Он брел не спеша, вглядываясь в глухую, рассвечен-ную редкими и тусклыми фонарями улочку, и поражался, что так спокоен после того, что свалилось на него там, в кабинете Коробина. И как это он устоял, не сорвался на крик, откуда взялись силы? Он вспомнил, что Дарья Семеновна уговаривала его не ходить в райком, сердилась, и ему пришлось даже прикрикнуть на нее, чтобы настоять на своем, и сейчас было неловко и стыдно, что он обидел старуху. Тьма сгущалась, фонари попадались все реже, в некоторых были разбиты лампочки, и он подумал, что хорошо, если бы поблизости от Приреченска открыли нефть или богатую руду, тогда бы все здесь изменилось. И тут же забыл об этом. Он сел на первую попавшуюся лавочку у чужих ворот, но из темной калитки вышли двое, и он заковылял дальше, мучительно пытаясь вспомнить что-то очень важное, что он забыл сказать Пробатову. Ему почудилось, что его окликнули из темноты, он радостно отозвался: «Да! Да!» — но никого не было, шумело в ушах, непрерывно дергалось левое веко, теснило дыхание, и он снова достал тюбик с валидолом. Он старался восстановить свой разговор с Пробатовым, но вспоминались не слова, а самый голос Ивана, чванливый, полный непривычного самодовольства, и его лицо, барственно-высокомерное, ставшее неожиданно чужим. Эх, Иван, Иван… Жизнь часто разлучала их на долгие сроки, но, куда бы ни посылали Ивана, Алексей Макарович знал, что живет где-то верный друг, и от одного этого сознания ему многое было не в тягость. В Пробатове ничего уже не было от того человека, которого он знал и любил, будто подменили его кем-то другим, и этот другой не понимал и не хотел понимать никого, кроме самого себя. Он вспомнил, что ушел, не подав Ивану руки, и только теперь, в эту минуту, вдруг до конца осознал всю неизбежность и ужас этого разрыва… Он не испытывал к Ивану ни неприязни, ни злобы, ни даже обиды; тому, что стряслось с Пробатовым, он не находил пока объяснения…

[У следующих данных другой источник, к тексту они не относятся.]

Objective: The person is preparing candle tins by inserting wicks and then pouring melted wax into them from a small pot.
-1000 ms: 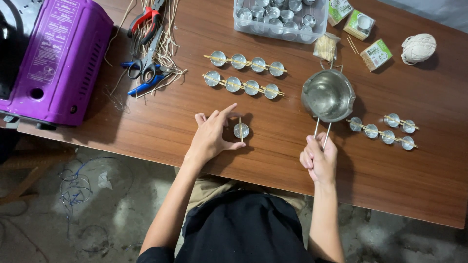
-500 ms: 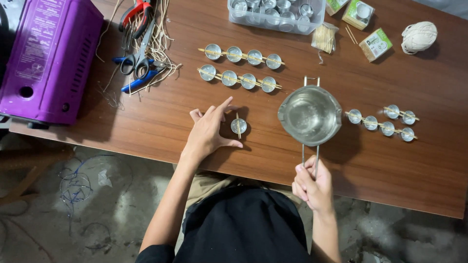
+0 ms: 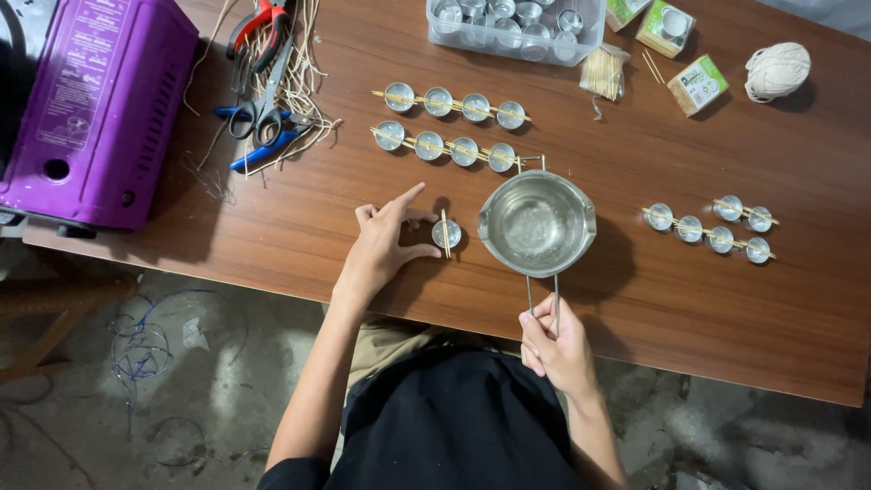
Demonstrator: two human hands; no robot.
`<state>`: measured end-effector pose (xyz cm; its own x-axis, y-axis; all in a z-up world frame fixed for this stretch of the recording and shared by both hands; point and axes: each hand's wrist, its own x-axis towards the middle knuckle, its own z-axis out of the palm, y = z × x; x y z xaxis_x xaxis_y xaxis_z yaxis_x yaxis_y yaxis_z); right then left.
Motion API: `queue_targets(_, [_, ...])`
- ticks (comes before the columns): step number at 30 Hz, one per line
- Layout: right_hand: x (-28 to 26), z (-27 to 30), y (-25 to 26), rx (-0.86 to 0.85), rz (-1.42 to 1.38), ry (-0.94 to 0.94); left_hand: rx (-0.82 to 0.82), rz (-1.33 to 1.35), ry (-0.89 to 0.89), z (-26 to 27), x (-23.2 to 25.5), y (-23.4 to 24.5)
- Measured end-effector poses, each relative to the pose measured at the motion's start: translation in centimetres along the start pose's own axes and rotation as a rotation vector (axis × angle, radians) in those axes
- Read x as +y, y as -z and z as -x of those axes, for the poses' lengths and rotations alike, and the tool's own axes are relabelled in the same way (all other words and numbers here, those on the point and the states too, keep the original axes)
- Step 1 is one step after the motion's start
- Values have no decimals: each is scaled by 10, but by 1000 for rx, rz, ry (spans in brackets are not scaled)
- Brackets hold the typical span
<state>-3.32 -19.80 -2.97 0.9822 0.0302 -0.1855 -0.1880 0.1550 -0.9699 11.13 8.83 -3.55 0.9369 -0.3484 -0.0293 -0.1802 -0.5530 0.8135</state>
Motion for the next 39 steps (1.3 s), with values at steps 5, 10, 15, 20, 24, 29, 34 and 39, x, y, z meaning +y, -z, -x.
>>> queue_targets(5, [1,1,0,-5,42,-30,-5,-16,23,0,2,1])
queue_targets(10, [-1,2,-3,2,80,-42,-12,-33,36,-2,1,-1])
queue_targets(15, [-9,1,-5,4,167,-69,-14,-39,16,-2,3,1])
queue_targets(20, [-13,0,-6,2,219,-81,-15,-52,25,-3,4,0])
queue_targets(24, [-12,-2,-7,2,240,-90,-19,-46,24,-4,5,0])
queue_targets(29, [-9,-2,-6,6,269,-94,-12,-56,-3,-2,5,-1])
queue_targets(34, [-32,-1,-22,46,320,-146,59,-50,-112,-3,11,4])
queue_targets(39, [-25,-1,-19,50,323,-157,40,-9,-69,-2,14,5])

Из-за городского сада выглянула оранжевая луна, и тьма начала рассеиваться, поплыл перед глазами белесый туман, и все стало призрачным, как во сне, — и высокие кусты сирени в палисадах, с белыми гроздями, и большой дом в строительных лесах, с зияющими провалами окон, и застывший, как доисторическое чудовище, огромнейший кран с черной петлей каната. Из глубокой канавы, заросшей лопухами и полынью, вылезла косматая собака, подбежала, обнюхала ботинки Алексея Макаровича, отошла, но не отстала, а поплелась сзади, и он, всегда относившийся к собакам с недоверием, поманил ее.